● **YOUR INSTRUCTIONS**
Determine how many lines in the listing below include "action", and answer with only that number.

● **EXERCISE DATA**
# # # # #

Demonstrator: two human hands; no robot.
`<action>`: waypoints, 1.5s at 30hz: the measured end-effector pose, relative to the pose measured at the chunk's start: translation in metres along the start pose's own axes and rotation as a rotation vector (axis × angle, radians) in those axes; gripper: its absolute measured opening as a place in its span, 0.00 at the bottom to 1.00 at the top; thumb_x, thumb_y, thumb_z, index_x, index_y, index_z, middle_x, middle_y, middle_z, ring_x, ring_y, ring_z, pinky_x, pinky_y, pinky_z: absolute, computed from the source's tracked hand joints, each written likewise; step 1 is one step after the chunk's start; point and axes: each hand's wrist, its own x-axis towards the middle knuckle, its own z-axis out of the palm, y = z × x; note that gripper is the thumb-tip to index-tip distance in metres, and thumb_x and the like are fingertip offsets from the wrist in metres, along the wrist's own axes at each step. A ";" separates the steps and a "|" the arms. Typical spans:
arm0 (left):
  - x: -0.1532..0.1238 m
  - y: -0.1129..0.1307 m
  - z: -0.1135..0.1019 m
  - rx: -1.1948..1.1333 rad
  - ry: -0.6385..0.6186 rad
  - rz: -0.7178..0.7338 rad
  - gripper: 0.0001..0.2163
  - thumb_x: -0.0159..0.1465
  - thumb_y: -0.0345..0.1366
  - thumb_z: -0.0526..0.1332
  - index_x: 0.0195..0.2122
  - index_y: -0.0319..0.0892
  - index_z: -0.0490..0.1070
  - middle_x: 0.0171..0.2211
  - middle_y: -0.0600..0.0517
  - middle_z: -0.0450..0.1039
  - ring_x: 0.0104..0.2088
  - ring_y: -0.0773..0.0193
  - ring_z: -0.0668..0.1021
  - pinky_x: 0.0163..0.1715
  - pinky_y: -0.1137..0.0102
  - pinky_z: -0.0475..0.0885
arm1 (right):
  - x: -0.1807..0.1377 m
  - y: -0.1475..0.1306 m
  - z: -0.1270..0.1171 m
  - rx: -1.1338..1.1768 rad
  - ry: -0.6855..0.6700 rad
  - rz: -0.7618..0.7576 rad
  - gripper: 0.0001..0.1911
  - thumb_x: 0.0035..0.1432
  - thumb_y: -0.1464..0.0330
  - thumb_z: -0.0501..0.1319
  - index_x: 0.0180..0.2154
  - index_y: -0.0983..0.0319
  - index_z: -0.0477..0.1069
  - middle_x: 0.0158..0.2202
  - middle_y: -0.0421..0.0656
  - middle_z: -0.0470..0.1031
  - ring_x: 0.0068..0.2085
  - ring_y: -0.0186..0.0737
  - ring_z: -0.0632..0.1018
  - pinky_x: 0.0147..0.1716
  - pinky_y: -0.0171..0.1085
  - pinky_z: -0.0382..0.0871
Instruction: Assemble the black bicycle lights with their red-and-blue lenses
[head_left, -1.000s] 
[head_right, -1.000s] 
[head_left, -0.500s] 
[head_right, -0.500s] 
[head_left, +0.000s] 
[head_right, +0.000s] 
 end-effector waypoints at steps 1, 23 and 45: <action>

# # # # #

● **ANSWER TO THE EXERCISE**
2